Em setembro de 2017, o Rio de Janeiro foi o primeiro e único estado a aderir ao Regime de Recuperação Fiscal. Na época, o então governador, Luiz Fernando Pezão (MDB), alegava que isso ajudaria a resolver o problema da dívida explosiva do Estado.
Na última terça-feira (5), a Assembleia Legislativa do Estado do Rio de Janeiro (Alerj) aprovou a adesão a um novo Regime de Recuperação Fiscal (RRF), prevendo mais medidas de austeridade pelo prazo de uma década. A votação foi acompanhada com protestos de servidores públicos contrários à proposta.
Segundo o novo regime, o pagamento da dívida com a União fica suspenso no primeiro ano e é retomado nos nove seguintes, de forma parcelada, aumentando o valor da parcela gradativamente.
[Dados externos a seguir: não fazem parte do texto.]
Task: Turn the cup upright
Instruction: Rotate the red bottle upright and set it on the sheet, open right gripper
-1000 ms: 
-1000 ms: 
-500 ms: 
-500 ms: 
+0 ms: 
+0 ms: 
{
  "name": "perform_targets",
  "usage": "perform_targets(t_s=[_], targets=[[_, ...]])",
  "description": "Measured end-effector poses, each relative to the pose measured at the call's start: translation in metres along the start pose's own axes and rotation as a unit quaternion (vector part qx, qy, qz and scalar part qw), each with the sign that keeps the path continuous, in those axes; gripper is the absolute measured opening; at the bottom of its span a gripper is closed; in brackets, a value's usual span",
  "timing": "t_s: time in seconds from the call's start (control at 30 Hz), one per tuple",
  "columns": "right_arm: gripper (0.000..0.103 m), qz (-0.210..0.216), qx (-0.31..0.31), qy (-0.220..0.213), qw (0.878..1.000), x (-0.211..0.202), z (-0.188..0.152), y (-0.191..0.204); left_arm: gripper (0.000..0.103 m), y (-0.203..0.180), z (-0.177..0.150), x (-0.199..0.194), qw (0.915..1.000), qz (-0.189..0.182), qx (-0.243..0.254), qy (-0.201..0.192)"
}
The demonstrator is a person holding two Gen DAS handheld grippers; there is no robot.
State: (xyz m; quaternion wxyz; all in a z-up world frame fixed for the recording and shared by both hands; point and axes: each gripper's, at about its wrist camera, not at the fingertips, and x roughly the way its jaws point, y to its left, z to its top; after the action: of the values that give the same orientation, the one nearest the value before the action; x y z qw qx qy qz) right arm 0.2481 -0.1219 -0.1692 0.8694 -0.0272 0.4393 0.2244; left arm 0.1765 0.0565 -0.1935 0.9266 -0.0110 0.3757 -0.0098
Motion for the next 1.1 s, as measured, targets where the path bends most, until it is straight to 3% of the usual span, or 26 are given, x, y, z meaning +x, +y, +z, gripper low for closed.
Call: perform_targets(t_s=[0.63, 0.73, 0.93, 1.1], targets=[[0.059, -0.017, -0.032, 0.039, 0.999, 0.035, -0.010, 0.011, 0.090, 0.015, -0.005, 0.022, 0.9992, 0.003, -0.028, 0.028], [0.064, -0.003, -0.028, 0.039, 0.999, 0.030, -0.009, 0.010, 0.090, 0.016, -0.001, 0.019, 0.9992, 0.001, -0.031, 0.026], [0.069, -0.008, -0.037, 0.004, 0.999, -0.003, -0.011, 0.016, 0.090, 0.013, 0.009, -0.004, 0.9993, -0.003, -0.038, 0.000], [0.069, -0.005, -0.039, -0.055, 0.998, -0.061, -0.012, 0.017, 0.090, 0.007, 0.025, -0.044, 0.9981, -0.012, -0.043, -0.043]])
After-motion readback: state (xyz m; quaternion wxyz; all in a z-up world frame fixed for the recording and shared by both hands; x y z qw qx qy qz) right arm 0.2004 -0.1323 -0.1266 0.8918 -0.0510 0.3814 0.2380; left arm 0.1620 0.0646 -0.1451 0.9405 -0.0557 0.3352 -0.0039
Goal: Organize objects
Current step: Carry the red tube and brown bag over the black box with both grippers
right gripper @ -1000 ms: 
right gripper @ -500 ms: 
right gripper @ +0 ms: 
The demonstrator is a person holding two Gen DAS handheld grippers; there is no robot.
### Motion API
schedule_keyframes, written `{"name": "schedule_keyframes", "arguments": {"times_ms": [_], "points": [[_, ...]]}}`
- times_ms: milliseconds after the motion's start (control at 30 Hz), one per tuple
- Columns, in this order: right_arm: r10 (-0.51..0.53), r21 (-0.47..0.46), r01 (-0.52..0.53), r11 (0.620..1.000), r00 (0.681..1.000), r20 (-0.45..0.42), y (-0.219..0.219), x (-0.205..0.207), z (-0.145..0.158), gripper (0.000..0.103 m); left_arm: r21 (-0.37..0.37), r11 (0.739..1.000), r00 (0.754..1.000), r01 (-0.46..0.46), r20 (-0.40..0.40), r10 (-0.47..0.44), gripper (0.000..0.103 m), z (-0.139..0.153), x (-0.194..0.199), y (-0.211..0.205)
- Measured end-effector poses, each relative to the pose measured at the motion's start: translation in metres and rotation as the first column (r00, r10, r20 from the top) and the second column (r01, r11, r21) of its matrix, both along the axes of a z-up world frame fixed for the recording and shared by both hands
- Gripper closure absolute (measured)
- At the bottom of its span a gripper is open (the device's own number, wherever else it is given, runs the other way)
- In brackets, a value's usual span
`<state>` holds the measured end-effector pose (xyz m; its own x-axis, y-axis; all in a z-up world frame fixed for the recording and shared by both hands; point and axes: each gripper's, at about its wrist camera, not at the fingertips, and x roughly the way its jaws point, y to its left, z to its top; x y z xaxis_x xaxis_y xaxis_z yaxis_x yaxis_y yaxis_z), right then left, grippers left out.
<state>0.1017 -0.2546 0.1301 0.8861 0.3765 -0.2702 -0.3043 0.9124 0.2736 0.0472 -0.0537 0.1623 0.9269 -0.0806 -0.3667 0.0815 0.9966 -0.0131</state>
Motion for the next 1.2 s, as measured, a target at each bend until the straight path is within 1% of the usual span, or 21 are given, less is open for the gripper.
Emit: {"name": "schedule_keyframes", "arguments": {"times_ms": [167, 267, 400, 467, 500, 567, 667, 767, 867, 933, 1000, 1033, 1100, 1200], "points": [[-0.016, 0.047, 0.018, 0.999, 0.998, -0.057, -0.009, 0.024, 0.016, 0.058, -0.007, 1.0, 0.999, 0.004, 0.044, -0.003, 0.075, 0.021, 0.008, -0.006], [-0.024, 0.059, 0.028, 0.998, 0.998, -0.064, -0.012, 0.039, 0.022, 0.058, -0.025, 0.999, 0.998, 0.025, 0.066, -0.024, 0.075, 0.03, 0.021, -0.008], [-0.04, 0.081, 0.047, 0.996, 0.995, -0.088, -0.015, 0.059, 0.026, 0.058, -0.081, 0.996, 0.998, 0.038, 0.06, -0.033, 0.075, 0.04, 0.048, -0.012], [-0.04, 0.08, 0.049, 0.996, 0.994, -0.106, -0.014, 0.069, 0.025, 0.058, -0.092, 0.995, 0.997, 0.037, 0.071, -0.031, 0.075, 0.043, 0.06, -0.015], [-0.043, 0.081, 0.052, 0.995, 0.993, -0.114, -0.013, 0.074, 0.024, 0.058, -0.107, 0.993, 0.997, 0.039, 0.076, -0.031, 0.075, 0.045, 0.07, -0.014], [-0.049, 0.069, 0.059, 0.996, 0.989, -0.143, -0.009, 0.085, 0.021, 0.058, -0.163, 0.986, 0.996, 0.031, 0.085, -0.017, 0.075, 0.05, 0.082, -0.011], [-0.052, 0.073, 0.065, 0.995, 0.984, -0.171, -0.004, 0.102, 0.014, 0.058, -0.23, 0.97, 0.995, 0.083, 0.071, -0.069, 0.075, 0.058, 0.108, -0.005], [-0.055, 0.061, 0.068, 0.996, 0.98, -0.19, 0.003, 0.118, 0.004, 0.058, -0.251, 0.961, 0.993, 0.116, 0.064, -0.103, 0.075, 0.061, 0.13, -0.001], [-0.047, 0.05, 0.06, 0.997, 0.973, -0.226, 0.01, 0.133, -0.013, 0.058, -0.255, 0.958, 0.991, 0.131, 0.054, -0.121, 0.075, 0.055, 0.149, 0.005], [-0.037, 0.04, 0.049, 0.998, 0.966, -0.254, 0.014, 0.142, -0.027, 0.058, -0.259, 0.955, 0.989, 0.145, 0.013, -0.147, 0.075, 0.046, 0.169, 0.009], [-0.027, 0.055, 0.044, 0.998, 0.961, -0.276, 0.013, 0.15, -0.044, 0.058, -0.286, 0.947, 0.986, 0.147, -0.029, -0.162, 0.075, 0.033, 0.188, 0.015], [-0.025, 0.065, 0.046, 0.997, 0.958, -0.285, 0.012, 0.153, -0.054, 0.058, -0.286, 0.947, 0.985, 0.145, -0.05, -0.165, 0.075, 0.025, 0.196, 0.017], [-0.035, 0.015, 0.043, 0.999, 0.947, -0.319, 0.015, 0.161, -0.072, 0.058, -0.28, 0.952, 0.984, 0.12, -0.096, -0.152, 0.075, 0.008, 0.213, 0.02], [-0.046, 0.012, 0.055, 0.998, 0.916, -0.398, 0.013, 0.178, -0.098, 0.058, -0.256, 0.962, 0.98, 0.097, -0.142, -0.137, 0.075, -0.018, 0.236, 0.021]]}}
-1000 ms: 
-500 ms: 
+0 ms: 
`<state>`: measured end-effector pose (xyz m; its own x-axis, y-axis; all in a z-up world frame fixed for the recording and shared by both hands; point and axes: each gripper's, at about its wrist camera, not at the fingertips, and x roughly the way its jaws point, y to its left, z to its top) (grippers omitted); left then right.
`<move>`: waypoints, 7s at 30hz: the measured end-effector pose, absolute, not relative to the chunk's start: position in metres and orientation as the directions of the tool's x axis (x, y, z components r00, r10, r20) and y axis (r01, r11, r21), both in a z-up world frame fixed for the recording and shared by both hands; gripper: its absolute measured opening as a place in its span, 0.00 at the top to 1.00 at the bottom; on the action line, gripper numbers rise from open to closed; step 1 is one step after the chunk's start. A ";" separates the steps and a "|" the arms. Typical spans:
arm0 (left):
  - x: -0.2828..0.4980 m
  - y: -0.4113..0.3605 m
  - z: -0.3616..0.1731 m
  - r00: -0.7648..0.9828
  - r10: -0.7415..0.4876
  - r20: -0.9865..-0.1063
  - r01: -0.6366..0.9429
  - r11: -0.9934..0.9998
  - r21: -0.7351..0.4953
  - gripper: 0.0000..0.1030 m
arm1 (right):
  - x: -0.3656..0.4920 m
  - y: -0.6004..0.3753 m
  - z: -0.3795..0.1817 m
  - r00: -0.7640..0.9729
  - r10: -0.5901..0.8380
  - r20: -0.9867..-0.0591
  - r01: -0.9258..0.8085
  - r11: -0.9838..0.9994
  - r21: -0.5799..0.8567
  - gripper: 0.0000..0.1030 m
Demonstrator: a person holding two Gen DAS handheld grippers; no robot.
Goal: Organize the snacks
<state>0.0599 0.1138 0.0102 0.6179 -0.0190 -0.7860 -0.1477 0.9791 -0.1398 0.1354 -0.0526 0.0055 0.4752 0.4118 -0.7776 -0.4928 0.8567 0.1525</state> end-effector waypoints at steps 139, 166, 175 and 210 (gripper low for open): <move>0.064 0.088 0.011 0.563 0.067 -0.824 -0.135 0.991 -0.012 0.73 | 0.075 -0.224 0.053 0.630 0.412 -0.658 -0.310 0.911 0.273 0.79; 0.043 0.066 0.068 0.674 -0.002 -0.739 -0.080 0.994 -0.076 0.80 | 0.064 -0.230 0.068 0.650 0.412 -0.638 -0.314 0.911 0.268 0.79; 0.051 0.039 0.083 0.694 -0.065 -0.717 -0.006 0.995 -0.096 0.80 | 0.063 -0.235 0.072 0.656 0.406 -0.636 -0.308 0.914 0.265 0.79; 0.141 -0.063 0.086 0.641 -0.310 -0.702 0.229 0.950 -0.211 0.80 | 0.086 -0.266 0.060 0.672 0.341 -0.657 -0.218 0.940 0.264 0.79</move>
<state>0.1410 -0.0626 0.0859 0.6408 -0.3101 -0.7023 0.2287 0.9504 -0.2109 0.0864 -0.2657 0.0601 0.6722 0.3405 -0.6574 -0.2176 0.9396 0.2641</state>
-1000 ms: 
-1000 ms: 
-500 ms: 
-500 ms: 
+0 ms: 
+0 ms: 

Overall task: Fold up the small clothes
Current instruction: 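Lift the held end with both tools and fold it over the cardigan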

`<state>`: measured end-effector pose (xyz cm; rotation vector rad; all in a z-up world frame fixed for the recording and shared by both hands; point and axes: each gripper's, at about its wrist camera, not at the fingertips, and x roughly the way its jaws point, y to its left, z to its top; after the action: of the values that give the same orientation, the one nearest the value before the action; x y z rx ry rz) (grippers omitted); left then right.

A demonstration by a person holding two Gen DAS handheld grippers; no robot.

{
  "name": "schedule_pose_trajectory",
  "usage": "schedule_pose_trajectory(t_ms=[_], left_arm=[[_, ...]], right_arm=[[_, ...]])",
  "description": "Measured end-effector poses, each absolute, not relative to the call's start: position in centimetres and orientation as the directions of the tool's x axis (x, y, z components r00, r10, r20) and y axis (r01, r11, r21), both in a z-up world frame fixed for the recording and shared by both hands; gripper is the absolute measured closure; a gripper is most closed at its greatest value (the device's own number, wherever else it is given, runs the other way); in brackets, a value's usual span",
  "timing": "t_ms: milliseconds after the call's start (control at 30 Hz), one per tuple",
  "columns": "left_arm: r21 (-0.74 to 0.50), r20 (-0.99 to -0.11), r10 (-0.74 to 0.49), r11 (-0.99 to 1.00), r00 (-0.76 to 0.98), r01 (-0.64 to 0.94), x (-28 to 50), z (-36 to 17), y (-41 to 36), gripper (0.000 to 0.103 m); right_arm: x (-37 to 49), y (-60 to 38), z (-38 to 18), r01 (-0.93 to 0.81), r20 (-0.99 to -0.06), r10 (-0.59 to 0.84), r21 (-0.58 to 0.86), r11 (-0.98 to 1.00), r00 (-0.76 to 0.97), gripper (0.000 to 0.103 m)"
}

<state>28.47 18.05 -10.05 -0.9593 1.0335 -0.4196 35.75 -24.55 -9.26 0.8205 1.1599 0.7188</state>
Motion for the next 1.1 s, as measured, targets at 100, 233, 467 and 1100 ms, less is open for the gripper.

Desde que o Rio de Janeiro aderiu ao RRF, há quatro anos, a dívida consolidada líquida saltou de R$ 106 bilhões para R$ 172 bilhões (um acréscimo de R$ 66 bi), chegando a 281% da receita corrente líquida (antes, eram 230%). Os dados são do relatório de encerramento do Plano de Recuperação Fiscal do Rio de Janeiro.